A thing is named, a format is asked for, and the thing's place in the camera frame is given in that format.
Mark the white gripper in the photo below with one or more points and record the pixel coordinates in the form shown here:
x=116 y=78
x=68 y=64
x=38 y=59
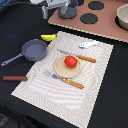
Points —
x=51 y=4

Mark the yellow toy banana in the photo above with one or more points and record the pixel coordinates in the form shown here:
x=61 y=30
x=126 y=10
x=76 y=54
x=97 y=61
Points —
x=48 y=37

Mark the white toy fish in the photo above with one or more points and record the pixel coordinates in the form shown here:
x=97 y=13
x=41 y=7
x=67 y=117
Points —
x=87 y=45

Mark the red toy tomato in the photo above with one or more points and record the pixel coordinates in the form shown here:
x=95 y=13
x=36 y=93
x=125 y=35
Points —
x=71 y=61

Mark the brown toy sausage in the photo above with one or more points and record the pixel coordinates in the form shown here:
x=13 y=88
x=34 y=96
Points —
x=15 y=78

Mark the grey toy pot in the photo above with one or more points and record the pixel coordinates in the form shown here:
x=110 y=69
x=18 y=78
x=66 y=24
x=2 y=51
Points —
x=68 y=11

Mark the grey frying pan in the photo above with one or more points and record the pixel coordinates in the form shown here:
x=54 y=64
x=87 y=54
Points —
x=33 y=50

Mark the tan round plate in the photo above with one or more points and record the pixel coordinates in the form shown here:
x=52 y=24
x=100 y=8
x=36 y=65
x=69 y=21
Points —
x=64 y=71

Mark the beige bowl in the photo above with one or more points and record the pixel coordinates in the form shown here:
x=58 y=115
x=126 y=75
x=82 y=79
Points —
x=122 y=14

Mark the beige woven placemat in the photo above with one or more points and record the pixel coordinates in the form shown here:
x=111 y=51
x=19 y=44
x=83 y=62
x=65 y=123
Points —
x=58 y=98

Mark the knife with orange handle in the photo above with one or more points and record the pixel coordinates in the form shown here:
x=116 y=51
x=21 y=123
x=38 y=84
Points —
x=79 y=56

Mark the fork with orange handle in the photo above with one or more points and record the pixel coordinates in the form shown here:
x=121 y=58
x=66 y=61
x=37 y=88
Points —
x=65 y=80

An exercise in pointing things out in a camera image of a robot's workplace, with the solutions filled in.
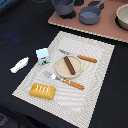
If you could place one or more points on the brown sausage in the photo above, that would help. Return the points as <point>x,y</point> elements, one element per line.
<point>69,65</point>

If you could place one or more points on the small milk carton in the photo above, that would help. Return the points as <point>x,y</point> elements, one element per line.
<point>43,56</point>

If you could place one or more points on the yellow bread loaf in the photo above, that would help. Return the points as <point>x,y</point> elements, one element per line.
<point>42,91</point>

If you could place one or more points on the grey two-handled pot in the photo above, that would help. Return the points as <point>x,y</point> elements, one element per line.
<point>64,7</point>

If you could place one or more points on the round wooden plate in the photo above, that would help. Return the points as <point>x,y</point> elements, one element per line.
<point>63,70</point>

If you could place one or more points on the striped beige placemat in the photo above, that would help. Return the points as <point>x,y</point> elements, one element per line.
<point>70,104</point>

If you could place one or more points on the white toy fish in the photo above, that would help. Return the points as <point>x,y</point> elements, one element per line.
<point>20,64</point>

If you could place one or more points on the pink stove board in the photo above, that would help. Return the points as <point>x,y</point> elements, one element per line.
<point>106,27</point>

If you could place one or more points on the black burner disc rear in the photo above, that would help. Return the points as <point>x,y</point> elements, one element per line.
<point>78,2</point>

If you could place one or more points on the black burner disc under pan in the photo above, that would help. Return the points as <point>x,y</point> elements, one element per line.
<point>94,3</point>

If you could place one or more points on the beige bowl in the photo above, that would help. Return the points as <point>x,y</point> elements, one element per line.
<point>122,14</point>

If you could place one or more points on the fork with wooden handle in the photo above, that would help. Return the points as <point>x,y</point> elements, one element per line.
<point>66,81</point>

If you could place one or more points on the knife with wooden handle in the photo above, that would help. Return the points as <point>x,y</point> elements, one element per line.
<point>79,56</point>

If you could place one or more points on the grey saucepan with handle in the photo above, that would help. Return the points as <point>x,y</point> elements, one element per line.
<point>90,15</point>

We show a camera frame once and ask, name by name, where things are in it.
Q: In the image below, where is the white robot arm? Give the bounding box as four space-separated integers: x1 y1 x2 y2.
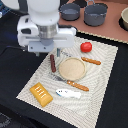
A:
1 0 76 55

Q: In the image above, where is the wooden handled fork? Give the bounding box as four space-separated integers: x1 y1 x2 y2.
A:
49 73 89 91

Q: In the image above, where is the small grey saucepan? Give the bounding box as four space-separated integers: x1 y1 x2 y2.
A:
60 3 80 21

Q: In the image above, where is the large grey pot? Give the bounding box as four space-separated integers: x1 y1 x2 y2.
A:
84 0 107 26

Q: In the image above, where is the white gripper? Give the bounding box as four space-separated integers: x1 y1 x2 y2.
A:
17 15 76 57

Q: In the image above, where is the white toy fish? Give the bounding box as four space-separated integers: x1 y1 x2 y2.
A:
56 89 81 98

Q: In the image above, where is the yellow toy bread slice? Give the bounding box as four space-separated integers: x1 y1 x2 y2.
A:
30 83 53 107

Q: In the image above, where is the brown toy sausage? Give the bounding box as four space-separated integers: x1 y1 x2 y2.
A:
50 54 56 73

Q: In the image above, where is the beige woven placemat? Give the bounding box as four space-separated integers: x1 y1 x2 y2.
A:
17 37 118 128

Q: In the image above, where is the red toy tomato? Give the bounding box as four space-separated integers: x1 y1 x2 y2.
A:
80 42 92 52

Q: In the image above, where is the pink toy stove board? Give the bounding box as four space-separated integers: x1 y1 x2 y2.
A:
59 2 128 43

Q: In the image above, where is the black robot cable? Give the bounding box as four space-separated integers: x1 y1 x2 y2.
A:
4 45 29 52

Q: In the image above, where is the round wooden plate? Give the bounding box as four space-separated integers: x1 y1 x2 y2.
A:
59 57 86 81

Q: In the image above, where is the beige bowl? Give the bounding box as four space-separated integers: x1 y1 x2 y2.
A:
121 7 128 30

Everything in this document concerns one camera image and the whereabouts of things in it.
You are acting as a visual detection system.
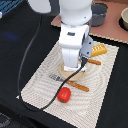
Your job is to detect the woven beige placemat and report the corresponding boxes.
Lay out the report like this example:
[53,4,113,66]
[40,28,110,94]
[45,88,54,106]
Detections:
[21,43,118,128]

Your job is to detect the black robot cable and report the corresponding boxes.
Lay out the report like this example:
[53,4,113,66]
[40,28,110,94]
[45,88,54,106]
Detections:
[17,14,90,112]

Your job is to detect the round beige plate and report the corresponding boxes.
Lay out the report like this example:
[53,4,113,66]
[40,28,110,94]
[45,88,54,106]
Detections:
[59,64,86,81]

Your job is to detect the red toy tomato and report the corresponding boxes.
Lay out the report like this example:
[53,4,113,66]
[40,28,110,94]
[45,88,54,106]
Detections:
[57,87,71,103]

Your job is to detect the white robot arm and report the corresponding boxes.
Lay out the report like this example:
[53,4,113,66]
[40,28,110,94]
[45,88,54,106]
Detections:
[28,0,93,71]

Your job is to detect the fork with wooden handle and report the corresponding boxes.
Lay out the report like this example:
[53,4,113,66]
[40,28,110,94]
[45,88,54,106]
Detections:
[49,74,89,92]

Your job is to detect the yellow toy bread loaf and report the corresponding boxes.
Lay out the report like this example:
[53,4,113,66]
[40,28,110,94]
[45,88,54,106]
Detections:
[91,44,107,57]

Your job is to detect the brown wooden tray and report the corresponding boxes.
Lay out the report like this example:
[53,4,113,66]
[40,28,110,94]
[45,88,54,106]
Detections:
[50,0,128,44]

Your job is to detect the large grey pot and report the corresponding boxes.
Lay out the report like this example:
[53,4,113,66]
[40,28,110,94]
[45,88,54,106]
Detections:
[91,3,107,26]

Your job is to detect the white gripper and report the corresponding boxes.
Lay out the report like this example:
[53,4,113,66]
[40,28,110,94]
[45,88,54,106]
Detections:
[59,24,93,71]

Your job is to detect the beige bowl on burner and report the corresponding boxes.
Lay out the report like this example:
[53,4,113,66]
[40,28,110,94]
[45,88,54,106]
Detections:
[121,7,128,30]

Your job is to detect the knife with wooden handle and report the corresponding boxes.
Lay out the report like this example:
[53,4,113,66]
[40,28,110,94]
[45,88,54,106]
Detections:
[87,59,101,65]

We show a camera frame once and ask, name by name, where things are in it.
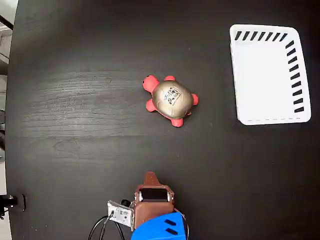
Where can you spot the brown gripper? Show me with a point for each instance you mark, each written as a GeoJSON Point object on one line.
{"type": "Point", "coordinates": [153, 209]}

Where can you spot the pink turtle toy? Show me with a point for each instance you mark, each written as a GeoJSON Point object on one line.
{"type": "Point", "coordinates": [172, 100]}

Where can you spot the white plastic basket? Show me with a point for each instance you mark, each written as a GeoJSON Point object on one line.
{"type": "Point", "coordinates": [262, 80]}

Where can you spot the black table clamp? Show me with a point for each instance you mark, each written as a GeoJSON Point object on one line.
{"type": "Point", "coordinates": [15, 202]}

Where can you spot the black metal bar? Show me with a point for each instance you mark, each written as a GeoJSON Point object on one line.
{"type": "Point", "coordinates": [6, 22]}

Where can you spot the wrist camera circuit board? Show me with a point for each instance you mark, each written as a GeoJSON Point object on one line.
{"type": "Point", "coordinates": [120, 212]}

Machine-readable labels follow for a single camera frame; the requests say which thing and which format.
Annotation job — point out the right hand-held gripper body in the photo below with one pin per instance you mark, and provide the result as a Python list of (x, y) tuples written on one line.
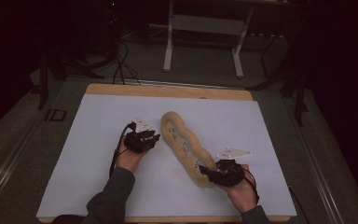
[(228, 172)]

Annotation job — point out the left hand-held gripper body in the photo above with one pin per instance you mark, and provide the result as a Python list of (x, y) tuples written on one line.
[(140, 138)]

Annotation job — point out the tan fleece three-lobed cushion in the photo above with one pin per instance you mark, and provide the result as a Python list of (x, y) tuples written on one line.
[(185, 146)]

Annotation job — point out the person's left hand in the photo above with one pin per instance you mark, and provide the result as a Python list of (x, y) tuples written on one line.
[(130, 158)]

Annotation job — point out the person's right hand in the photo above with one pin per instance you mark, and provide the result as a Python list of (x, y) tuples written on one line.
[(244, 194)]

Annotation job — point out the white table cover sheet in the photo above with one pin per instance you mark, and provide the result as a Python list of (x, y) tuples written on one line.
[(105, 109)]

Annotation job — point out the black metal stand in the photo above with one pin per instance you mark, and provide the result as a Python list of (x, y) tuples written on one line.
[(52, 67), (295, 81)]

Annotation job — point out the black floor bracket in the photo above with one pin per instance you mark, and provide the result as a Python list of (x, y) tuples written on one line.
[(56, 115)]

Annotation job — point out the metal floor rail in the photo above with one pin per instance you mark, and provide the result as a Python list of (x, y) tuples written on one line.
[(9, 168), (318, 161)]

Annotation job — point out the white metal desk frame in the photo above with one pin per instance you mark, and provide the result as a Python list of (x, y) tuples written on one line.
[(205, 25)]

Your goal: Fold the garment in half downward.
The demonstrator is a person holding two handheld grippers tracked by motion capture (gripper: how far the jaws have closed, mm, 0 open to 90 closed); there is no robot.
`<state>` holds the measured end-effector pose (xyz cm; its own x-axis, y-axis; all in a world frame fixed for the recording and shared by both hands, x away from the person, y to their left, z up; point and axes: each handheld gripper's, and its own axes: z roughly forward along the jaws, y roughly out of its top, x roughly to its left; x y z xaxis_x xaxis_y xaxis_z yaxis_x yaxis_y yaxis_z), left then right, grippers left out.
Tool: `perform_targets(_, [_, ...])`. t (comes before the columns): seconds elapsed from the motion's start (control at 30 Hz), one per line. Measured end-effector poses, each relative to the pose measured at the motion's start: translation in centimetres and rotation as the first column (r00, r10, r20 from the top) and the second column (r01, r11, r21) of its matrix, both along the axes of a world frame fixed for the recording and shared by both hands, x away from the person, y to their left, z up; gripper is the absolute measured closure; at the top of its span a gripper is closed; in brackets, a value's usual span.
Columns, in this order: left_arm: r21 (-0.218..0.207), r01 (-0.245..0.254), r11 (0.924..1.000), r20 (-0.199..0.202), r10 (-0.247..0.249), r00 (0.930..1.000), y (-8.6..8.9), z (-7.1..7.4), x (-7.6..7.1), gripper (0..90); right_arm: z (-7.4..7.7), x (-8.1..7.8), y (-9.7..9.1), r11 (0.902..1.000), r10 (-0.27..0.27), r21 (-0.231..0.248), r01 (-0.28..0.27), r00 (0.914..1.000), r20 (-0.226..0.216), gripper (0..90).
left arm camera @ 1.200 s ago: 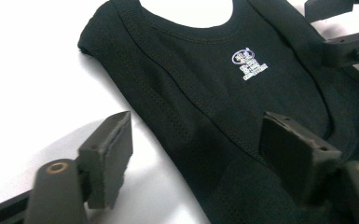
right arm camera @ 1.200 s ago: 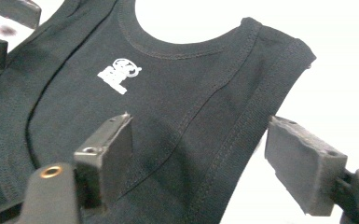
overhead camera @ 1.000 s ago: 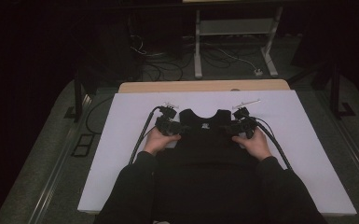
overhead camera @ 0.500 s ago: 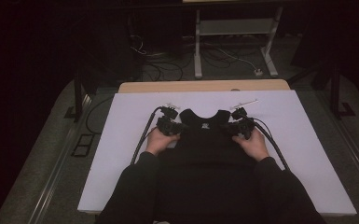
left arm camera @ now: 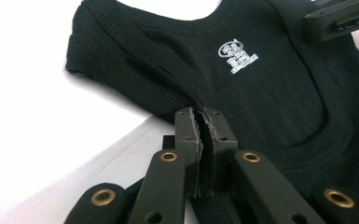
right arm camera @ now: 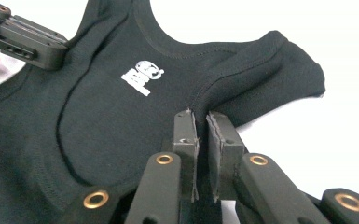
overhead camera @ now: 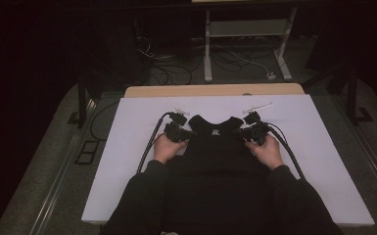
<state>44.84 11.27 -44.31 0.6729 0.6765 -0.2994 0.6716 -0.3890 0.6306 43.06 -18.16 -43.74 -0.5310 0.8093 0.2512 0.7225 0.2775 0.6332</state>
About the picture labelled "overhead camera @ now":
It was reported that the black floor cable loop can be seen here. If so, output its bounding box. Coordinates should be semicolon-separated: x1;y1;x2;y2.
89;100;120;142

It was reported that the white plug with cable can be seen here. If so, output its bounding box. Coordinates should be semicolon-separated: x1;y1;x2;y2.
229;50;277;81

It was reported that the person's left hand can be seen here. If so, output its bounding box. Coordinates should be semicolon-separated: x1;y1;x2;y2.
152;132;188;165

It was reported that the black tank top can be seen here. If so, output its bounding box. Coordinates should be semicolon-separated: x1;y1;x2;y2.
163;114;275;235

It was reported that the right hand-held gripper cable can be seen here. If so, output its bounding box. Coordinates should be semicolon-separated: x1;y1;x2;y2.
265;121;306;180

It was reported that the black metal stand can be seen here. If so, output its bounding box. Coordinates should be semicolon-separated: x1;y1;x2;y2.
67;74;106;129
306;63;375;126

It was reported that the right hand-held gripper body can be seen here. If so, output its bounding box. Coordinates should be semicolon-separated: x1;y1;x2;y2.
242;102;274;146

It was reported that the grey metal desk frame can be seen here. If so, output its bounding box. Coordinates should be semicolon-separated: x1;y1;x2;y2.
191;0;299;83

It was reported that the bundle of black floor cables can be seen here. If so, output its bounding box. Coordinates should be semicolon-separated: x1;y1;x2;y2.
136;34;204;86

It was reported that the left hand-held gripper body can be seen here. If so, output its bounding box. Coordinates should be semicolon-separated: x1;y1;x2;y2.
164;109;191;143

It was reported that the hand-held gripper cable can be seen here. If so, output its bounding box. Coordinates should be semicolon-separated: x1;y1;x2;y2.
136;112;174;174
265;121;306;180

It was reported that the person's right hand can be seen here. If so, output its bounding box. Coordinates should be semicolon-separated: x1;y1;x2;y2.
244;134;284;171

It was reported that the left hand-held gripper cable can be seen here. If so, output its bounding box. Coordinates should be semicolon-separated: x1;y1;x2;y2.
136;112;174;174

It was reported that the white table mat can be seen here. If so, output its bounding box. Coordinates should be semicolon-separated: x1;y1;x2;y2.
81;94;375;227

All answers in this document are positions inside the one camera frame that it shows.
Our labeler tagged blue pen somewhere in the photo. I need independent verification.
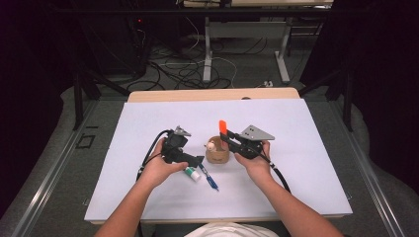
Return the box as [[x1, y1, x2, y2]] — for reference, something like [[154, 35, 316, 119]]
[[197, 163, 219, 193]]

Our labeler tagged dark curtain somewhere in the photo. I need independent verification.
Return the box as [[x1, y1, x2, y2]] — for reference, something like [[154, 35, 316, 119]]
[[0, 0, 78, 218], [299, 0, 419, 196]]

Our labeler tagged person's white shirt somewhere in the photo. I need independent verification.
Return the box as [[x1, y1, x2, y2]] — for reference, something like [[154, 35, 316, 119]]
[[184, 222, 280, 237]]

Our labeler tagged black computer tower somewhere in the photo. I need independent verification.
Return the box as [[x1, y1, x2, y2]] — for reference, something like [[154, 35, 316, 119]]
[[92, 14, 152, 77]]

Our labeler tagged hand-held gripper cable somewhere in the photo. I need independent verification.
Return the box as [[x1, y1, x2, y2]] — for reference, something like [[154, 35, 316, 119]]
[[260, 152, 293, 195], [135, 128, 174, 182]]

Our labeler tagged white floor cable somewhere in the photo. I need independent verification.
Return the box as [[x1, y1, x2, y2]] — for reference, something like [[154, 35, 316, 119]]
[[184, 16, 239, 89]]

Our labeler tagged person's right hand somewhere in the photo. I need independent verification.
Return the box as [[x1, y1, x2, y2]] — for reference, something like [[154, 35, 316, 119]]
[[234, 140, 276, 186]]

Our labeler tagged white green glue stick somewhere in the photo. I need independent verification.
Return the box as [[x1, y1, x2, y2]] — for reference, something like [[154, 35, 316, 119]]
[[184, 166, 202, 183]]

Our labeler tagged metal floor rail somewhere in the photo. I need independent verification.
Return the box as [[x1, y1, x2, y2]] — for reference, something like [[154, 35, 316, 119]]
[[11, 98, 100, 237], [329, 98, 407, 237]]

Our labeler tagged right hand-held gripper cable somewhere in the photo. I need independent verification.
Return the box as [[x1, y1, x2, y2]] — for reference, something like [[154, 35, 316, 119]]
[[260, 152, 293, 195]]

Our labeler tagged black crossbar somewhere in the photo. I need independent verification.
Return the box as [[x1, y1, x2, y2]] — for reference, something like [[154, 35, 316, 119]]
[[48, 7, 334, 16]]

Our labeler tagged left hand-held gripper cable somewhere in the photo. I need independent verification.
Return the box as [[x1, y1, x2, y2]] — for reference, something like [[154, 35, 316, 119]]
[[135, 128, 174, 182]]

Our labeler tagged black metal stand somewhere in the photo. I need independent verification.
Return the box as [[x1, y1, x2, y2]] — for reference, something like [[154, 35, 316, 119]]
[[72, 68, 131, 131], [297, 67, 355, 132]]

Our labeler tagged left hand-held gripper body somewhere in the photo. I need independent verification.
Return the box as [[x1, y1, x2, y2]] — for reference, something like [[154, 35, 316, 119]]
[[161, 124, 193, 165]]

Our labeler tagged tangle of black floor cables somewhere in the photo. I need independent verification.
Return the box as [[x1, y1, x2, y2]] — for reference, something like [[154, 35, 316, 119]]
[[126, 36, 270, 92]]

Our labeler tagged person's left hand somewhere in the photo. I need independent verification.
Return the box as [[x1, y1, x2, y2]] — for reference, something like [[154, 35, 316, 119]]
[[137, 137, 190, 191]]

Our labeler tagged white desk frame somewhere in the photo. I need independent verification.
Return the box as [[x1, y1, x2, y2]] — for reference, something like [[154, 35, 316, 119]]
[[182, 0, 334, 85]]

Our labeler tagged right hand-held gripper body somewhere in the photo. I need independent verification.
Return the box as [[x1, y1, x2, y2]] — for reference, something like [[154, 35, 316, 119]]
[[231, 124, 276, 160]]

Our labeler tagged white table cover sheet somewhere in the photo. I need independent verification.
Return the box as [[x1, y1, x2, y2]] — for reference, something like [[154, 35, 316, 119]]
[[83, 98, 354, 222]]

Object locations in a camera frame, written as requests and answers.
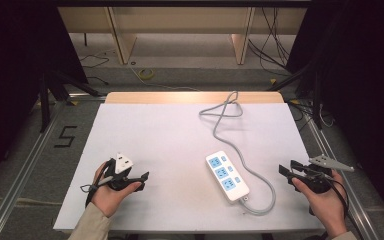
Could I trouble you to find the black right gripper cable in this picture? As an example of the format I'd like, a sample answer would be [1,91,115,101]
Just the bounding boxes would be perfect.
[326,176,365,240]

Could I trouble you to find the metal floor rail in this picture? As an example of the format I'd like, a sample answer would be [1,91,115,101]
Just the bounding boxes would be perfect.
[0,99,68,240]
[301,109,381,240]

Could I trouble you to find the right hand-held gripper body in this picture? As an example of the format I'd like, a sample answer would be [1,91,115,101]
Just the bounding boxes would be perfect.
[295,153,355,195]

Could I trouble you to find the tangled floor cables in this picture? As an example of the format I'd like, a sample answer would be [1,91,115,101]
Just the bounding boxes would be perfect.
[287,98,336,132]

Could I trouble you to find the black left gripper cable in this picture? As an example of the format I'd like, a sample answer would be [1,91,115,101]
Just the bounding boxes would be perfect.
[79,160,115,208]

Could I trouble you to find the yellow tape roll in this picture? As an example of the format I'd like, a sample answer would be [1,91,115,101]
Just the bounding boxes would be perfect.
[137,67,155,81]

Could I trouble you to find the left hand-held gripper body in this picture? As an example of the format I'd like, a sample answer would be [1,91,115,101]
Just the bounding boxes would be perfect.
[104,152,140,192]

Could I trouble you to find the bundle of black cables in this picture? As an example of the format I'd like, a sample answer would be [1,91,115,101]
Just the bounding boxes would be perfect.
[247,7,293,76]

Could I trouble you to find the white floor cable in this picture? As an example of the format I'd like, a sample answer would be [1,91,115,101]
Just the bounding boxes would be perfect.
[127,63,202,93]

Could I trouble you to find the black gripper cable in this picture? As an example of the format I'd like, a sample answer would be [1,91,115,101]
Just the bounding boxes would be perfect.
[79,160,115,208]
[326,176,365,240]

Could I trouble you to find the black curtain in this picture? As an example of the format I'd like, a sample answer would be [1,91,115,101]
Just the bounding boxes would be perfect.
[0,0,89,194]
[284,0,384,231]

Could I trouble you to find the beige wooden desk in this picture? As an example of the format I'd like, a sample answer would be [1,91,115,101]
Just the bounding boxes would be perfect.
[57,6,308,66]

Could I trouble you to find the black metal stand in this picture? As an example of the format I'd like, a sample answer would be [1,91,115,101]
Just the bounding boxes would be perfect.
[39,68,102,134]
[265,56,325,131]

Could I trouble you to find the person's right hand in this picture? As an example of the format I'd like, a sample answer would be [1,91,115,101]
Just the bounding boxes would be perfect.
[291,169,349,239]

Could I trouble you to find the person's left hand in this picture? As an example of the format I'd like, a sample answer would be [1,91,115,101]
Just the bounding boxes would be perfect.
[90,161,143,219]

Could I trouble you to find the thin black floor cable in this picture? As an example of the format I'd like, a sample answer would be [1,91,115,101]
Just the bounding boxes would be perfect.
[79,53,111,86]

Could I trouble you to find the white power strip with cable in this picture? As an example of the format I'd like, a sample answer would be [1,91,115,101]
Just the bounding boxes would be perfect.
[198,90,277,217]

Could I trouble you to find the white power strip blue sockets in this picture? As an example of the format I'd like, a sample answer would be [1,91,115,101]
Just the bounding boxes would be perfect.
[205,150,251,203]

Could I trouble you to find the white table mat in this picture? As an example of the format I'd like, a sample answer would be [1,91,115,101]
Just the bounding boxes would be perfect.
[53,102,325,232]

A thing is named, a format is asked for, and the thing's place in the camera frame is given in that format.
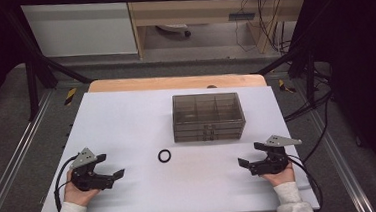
══════
ASSIGNMENT: Go through the lines above and copy any that contain "power".

EXPECTED ANSWER:
Could I trouble you to find the white power strip with cable in this picture? As an example of the format I'd like, a sample answer would be [1,91,115,101]
Could I trouble you to find the white power strip blue sockets in this picture? As an example of the format I'd like, a sample answer would be [1,91,115,101]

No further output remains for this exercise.